Section 22(e) of the Investment Company Act generally requires an open-end SEC-registered investment company – often referred to as a mutual fund – to pay shareholders for securities of the fund tendered for redemption within seven days of their tender. This is a hallmark feature of mutual funds and necessarily means that a fund must be able to convert some portion of its portfolio holdings into cash on a frequent basis as needed to meet redemptions. Related requirements include:

  • Rule 15c6-1. For a fund whose shares are redeemed through a broker dealer, there is the overlay of Rule 15c6-1 under the Securities Exchange Act, which establishes a three-day settlement period for security trades effected by a broker or a dealer.1
  • Rule 22c-1. Often called the "forward pricing" rule, Rule 22c-1 under the Investment Company Act requires funds, their principal underwriters and dealers to sell and redeem fund shares at a price based on the current NAV next computed after receipt of an order to purchase or redeem fund shares. As the SEC notes as one basis for its emphasis on short-term liquidity, this is notwithstanding that fund assets may be bought or sold in subsequent days in order to implement the share purchase or redemption.

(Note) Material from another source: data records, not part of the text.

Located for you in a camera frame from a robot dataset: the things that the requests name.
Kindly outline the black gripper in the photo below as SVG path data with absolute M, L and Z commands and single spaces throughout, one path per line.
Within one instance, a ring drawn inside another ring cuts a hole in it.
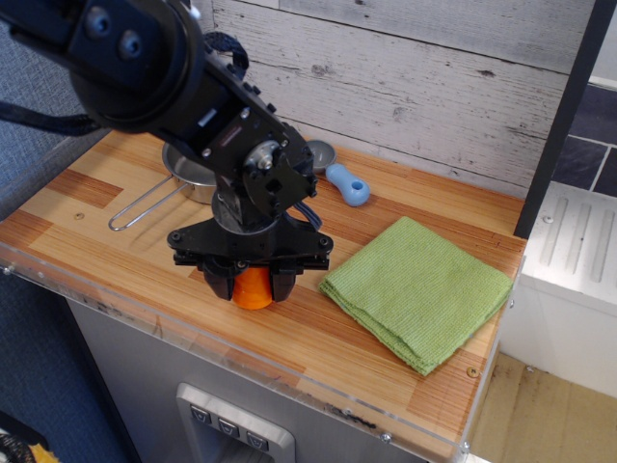
M 172 231 L 168 244 L 174 250 L 174 263 L 197 267 L 215 295 L 231 300 L 235 276 L 251 266 L 266 267 L 289 262 L 306 269 L 325 270 L 333 240 L 311 223 L 283 215 L 269 227 L 256 232 L 225 230 L 216 220 L 208 219 Z M 271 268 L 273 302 L 285 301 L 296 282 L 296 271 Z

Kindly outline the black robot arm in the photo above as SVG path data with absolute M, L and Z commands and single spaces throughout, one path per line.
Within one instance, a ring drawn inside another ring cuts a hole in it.
M 181 1 L 5 1 L 13 38 L 69 72 L 84 107 L 54 119 L 5 109 L 46 131 L 100 127 L 149 133 L 213 172 L 211 219 L 171 232 L 178 265 L 193 265 L 220 298 L 259 269 L 285 300 L 298 275 L 325 270 L 333 241 L 306 198 L 316 193 L 305 139 L 244 79 L 248 59 L 222 33 L 203 33 Z

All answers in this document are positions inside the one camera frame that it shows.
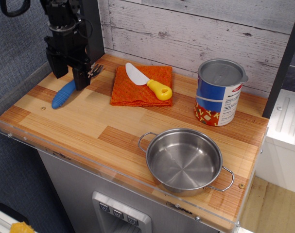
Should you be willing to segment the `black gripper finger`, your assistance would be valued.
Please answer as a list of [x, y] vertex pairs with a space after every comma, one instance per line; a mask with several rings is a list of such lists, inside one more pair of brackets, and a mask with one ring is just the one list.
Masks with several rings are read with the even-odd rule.
[[91, 71], [91, 67], [73, 68], [73, 78], [77, 91], [81, 91], [90, 85], [90, 77], [88, 73]]
[[63, 60], [62, 56], [54, 53], [51, 50], [46, 50], [46, 56], [52, 69], [52, 72], [56, 76], [56, 78], [61, 78], [68, 73], [68, 65]]

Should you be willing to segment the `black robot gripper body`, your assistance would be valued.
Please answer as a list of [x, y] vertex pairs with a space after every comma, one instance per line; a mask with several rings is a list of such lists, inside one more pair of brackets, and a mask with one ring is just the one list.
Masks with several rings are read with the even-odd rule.
[[52, 36], [45, 37], [47, 50], [62, 56], [68, 66], [91, 67], [91, 59], [86, 52], [88, 36], [85, 25], [50, 25], [49, 29]]

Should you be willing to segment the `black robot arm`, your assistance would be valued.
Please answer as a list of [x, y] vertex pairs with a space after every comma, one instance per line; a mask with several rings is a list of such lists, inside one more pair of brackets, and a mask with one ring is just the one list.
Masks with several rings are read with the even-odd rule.
[[42, 0], [52, 36], [46, 36], [46, 55], [57, 78], [72, 68], [77, 90], [90, 85], [91, 59], [87, 55], [88, 35], [85, 20], [77, 14], [79, 3], [70, 0]]

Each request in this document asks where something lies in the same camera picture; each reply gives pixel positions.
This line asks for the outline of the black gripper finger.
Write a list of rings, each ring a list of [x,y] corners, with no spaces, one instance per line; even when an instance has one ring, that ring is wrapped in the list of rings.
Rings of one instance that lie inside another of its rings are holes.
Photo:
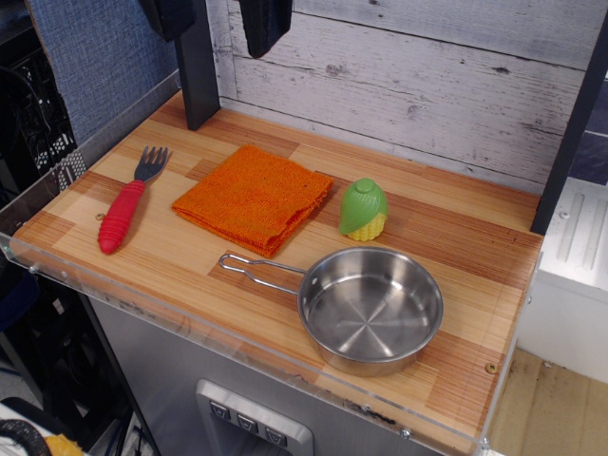
[[[293,1],[241,0],[239,5],[248,52],[261,58],[290,30]]]
[[[166,42],[179,38],[196,21],[191,0],[139,0],[139,4],[151,28]]]

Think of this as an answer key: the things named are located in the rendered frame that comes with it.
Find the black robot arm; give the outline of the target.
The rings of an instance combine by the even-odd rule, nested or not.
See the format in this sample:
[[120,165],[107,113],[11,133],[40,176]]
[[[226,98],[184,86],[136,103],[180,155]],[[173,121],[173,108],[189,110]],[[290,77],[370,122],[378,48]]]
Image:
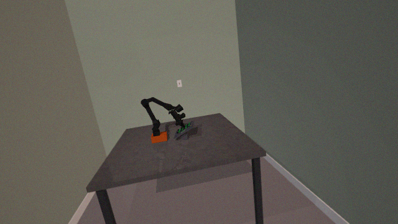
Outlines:
[[[175,107],[175,106],[172,106],[171,104],[164,103],[154,97],[141,100],[141,105],[147,110],[147,112],[152,120],[152,124],[154,126],[152,128],[153,136],[160,136],[160,130],[158,129],[160,126],[160,122],[159,122],[159,120],[156,120],[152,110],[149,107],[149,103],[151,101],[153,101],[154,103],[157,103],[160,106],[163,106],[165,109],[167,109],[169,111],[169,114],[171,114],[173,117],[177,114],[177,112],[181,112],[183,110],[183,108],[180,104]],[[185,117],[185,113],[178,115],[179,119],[184,118],[184,117]]]

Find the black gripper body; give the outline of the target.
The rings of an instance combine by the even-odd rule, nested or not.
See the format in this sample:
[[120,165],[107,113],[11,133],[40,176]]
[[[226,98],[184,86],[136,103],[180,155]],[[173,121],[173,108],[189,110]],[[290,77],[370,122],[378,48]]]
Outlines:
[[176,120],[176,123],[175,123],[176,126],[178,126],[180,123],[182,123],[182,120],[181,120],[182,118],[179,119],[179,118],[178,118],[178,115],[179,115],[179,114],[176,114],[176,115],[174,116],[174,119]]

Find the dark grey switch panel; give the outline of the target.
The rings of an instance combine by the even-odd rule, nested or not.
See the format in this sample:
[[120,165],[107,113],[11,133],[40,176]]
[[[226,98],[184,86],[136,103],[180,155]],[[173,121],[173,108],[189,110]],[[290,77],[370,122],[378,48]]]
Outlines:
[[189,134],[188,131],[193,128],[193,123],[194,121],[186,124],[185,127],[178,129],[175,133],[174,139],[179,136],[181,137],[181,140],[188,139],[188,134]]

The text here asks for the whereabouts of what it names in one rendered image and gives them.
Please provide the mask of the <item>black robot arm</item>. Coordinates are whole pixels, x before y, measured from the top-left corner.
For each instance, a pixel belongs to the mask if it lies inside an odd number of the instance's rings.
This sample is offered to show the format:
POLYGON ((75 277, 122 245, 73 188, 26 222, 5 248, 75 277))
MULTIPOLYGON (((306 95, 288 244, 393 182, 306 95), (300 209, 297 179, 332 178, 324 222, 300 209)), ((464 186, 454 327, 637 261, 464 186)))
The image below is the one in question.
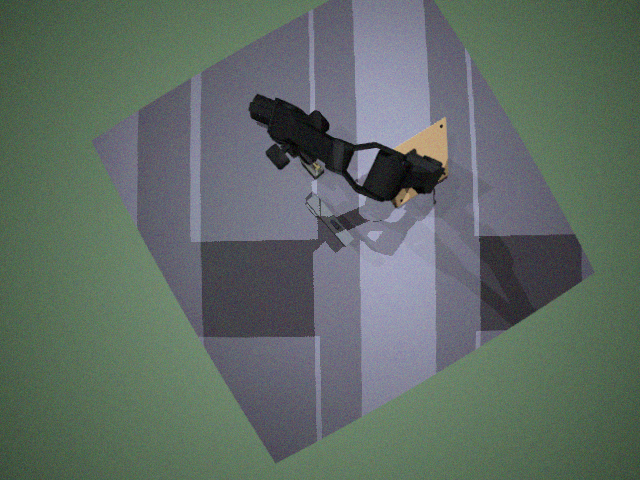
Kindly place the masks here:
POLYGON ((267 132, 278 144, 296 144, 292 153, 306 164, 321 160, 328 170, 344 176, 355 192, 380 202, 393 200, 402 188, 430 194, 445 171, 443 163, 421 156, 415 149, 403 154, 377 142, 354 145, 334 138, 314 127, 312 116, 279 98, 274 101, 257 94, 249 112, 252 119, 268 125, 267 132), (355 151, 372 148, 380 150, 361 186, 347 168, 355 151))

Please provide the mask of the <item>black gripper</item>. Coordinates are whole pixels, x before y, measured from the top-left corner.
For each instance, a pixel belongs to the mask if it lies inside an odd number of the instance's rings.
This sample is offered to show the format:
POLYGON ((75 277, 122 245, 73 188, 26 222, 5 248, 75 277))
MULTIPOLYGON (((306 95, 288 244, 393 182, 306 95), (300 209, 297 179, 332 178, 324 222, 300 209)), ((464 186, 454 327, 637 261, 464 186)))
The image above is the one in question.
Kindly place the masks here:
MULTIPOLYGON (((329 130, 329 122, 324 118, 324 116, 317 110, 314 110, 311 114, 309 114, 309 116, 312 116, 315 121, 313 123, 313 126, 322 130, 323 132, 327 132, 329 130)), ((285 155, 285 153, 288 152, 288 154, 293 158, 297 158, 298 155, 294 155, 292 153, 292 149, 294 147, 293 143, 288 143, 288 144, 281 144, 280 148, 277 146, 277 144, 274 144, 271 148, 269 148, 266 151, 266 155, 268 157, 268 159, 274 164, 274 166, 278 169, 282 169, 283 167, 285 167, 287 164, 289 164, 290 160, 288 159, 288 157, 285 155)))

  • 15% guideline. Longstanding SEC guidelines generally limit a mutual fund's aggregate holdings of "illiquid assets" to 15% of the fund's net assets.2  Under this guidance, a portfolio security or other asset is considered illiquid if it cannot be sold or disposed of in the ordinary course of business within seven days at approximately the value at which the fund has valued the investment.
  • Rule 2a-7. Under Investment Company Act Rule 2a-7, money market funds must maintain sufficient liquidity to meet reasonably foreseeable redemptions, generally at least 10% of their portfolios in assets that provide daily liquidity and at least 30% of their portfolios in assets that provide weekly liquidity. The rule also requires that a money market fund may not acquire any illiquid security if, immediately after the acquisition, the fund would have invested more than 5% of its total assets in illiquid securities. (Rule 2a-7 is applicable only to money market funds. Since those funds are not subject to the current proposed rules, it is discussed here only for context.)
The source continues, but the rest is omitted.